As Takaki ushers readers closer to the present, the story becomes inspirational. The Civil Rights revolution that Martin Luther King, Rosa Parks, and thousands of foot soldiers made possible enabled all the previously exiled groups—Blacks, Latinos, Asians, Jews, and others—to demand the fulfillment of the promise the founding documents articulated on their behalf. The United States has a democracy with an unlimited capacity for improvement and growth. Those with seemingly the least justification for believing in the American promise organized to bring it into reality. 

In the revised edition of A Different Mirror: A History of Multicultural America, Takaki writes that in June 1997, he was sitting in his home office when the phone rang. It was Doris Matsui, a member of President Bill Clinton’s staff and the spouse of the then Representative Robert Matsui. She explained that the president planned to give a major speech on race and would like Takaki to help him and his speechwriting team compose it. “He would like to take the national dialogue beyond the black/white binary,” she said. 
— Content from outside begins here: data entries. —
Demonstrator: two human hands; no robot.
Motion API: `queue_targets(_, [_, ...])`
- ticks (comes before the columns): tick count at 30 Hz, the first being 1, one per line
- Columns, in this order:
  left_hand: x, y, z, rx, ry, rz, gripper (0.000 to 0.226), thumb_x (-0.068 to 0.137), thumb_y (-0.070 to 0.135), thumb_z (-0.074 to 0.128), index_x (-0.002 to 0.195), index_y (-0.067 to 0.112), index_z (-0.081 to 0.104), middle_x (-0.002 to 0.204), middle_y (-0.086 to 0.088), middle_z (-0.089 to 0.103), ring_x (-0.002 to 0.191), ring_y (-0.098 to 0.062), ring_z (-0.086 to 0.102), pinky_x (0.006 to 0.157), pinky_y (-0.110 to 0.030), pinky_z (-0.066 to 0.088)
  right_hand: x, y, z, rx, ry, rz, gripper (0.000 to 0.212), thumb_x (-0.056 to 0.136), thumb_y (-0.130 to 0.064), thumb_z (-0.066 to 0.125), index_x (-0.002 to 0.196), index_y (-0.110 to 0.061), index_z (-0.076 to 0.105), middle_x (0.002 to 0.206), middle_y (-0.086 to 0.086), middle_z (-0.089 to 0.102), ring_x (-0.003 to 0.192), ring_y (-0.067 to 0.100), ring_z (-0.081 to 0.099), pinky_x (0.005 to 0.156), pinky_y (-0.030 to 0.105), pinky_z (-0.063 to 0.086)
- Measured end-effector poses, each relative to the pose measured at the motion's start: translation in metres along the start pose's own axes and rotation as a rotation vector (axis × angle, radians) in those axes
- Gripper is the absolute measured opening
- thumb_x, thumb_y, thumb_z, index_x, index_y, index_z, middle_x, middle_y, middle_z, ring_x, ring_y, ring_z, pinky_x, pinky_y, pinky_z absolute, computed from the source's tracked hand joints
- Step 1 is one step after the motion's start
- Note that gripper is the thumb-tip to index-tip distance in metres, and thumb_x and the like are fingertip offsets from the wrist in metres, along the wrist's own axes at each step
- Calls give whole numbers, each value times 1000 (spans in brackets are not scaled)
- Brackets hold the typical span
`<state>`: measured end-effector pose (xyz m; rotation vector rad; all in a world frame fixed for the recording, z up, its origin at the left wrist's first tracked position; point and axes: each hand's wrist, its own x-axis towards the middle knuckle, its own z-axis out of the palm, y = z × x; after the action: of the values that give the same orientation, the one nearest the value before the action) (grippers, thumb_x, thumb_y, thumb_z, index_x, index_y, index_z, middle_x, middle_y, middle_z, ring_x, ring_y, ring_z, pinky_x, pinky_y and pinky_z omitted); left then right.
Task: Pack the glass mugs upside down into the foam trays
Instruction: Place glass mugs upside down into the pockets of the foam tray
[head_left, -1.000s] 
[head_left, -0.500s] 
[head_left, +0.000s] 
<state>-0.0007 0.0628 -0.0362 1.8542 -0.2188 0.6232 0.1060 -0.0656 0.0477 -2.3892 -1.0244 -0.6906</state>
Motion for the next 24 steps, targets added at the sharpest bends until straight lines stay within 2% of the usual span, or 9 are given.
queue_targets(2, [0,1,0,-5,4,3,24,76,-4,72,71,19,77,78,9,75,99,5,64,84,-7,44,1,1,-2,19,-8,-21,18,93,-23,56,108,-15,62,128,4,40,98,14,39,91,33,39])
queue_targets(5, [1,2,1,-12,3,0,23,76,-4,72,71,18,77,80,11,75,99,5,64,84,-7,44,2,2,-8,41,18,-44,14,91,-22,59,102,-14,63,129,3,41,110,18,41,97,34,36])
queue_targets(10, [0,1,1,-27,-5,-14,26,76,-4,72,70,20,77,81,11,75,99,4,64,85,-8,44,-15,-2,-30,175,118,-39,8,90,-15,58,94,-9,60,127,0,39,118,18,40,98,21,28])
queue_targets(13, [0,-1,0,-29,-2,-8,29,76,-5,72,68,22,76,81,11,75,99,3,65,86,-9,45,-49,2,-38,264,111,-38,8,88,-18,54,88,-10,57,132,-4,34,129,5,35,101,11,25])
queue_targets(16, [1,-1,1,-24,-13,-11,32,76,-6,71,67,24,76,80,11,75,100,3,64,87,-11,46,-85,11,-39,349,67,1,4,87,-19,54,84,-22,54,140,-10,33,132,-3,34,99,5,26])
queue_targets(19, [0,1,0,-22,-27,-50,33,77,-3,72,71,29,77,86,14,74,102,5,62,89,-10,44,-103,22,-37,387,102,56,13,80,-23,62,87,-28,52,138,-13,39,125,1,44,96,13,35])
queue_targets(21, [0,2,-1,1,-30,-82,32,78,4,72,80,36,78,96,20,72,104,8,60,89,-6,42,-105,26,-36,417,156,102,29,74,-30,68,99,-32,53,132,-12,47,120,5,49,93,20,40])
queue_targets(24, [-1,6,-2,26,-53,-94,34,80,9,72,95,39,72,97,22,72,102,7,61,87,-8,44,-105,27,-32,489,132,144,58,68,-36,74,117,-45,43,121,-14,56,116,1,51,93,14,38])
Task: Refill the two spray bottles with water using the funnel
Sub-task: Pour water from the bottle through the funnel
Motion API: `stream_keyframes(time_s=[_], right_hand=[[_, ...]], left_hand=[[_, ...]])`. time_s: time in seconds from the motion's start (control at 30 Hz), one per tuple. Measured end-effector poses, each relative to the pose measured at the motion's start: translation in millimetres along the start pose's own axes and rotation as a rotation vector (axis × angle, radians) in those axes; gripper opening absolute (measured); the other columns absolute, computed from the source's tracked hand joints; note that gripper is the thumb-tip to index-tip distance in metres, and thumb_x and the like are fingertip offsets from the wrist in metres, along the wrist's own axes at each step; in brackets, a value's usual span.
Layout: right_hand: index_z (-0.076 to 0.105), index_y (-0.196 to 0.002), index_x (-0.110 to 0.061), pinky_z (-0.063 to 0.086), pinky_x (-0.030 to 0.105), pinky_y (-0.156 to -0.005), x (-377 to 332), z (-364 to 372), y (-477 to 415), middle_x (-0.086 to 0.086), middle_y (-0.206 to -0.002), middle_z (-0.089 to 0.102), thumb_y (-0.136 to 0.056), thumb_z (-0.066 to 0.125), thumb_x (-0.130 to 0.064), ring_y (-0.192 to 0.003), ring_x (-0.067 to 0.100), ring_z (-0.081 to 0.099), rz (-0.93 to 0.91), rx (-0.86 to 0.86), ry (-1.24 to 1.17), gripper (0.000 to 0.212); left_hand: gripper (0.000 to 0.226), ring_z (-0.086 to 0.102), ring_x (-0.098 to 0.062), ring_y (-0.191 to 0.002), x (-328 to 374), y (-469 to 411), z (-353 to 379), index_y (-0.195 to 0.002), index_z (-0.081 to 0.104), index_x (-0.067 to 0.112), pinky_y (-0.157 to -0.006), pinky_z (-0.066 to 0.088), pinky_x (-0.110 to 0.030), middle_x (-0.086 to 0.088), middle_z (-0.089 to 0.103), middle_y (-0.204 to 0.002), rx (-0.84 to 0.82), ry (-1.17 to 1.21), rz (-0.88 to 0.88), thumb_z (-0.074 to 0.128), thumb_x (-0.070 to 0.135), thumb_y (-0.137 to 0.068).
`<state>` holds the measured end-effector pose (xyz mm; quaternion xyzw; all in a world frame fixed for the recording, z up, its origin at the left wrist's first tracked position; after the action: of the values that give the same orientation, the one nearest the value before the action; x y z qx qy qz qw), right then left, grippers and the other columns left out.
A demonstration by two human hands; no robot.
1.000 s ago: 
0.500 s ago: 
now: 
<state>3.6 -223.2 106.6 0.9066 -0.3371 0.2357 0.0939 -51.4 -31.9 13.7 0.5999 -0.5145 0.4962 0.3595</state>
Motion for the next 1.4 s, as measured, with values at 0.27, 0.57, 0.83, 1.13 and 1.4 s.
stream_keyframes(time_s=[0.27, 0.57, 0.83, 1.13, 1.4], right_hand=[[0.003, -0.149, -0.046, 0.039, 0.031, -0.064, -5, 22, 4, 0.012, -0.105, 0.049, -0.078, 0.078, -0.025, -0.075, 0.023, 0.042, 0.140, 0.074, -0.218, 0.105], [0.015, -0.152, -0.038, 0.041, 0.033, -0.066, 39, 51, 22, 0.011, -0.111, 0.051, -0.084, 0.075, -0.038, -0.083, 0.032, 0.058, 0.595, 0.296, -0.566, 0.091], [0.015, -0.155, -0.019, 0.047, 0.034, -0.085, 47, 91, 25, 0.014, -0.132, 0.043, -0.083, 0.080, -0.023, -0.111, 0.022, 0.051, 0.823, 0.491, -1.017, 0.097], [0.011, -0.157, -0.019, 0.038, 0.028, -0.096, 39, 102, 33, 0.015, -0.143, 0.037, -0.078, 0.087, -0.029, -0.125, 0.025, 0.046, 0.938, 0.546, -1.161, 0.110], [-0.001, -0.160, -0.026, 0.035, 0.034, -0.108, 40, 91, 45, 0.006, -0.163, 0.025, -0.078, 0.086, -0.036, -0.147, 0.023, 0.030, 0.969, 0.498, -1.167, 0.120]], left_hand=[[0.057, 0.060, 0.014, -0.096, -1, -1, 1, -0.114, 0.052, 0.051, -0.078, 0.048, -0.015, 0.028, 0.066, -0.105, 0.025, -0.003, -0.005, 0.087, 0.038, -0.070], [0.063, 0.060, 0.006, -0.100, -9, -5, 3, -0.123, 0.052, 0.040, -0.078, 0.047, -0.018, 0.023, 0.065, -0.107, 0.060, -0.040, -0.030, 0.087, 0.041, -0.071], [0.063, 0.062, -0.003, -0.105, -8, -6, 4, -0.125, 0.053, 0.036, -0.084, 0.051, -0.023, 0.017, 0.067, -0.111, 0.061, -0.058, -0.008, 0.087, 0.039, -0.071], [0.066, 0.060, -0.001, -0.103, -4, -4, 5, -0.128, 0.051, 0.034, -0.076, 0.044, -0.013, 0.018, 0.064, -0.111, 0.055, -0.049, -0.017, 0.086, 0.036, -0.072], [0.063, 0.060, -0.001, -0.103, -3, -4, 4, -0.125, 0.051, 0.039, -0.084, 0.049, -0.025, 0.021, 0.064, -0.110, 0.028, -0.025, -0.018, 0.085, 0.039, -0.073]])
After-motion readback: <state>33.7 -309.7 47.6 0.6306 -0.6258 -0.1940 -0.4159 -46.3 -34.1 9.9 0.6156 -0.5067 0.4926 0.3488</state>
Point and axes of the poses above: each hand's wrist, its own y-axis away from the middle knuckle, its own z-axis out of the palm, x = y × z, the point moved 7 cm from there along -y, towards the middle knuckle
Takaki recalled how he and Clinton discussed how it wouldn’t be long before the U.S. population had no clear majority. At the time, just as it is now, many cities were becoming minority-majority. Then, there was a reaction against affirmative action and, perhaps, its sloppy application at times. California was banning racial considerations in admissions at state universities—a move that presaged the Supreme Court’s actions this year. Clinton was determined to find a “mend it, don’t end it” approach, recognizing the problem’s treacherous political shoals. The fight over political correctness presaged today’s angst over “woke.”

On June 14th, 1997, President Clinton delivered the address, “One America in the Twenty-first Century: The President’s Initiative on Race,” to the graduating class of the University of California at San Diego. Incorporating Takaki’s analysis, Clinton told the graduates, “A half-century from now, when your own grandchildren are in college, there will be no majority race in America.” 

To conclude, Clinton asked the graduates to see the high-stakes decision of their future and the future facing their country: “More than 30 years ago, at the high tide of the civil rights movement, the Kerner Commission said we were becoming two Americans, one white, one black, separate but unequal. Today, we face a different choice: will we become not two but many Americas separate, unequal, and isolated? Or will we draw strength from all our people and the ancient faith in the quality of human dignity to become the world’s first truly multiracial democracy?”

Clinton posed the right question at the right time. Bifurcation was no longer a threat to America. Atomization was.

The same question is on the November ballot. As Americans become more interracial, Vice Harris’s candidacy is an opportunity for a multiracial democracy. Trump’s candidacy is an effort to pull the country back into a dark age of separation, inequality, and isolation. 

Harris herself has broadened her vision of race, moving from the narrow binary of her short-lived, failed 2020 campaign, during which she insinuated that Joe Biden was a racist for opposing school busing programs in the 1970s, and refused to question radical leftist slogans, like “Defund the Police.” 

In her acceptance speech at the Democratic National Convention, Harris embraced her past as a compassionate prosecutor, celebrated the heroic work of black women activists who worked for decades to help make her nomination possible, and bragged about her Indian mother and Jewish husband. She described a country where people of “all races, religions, and creeds” must coalesce to realize their full potential and hailed America as a place where that happens.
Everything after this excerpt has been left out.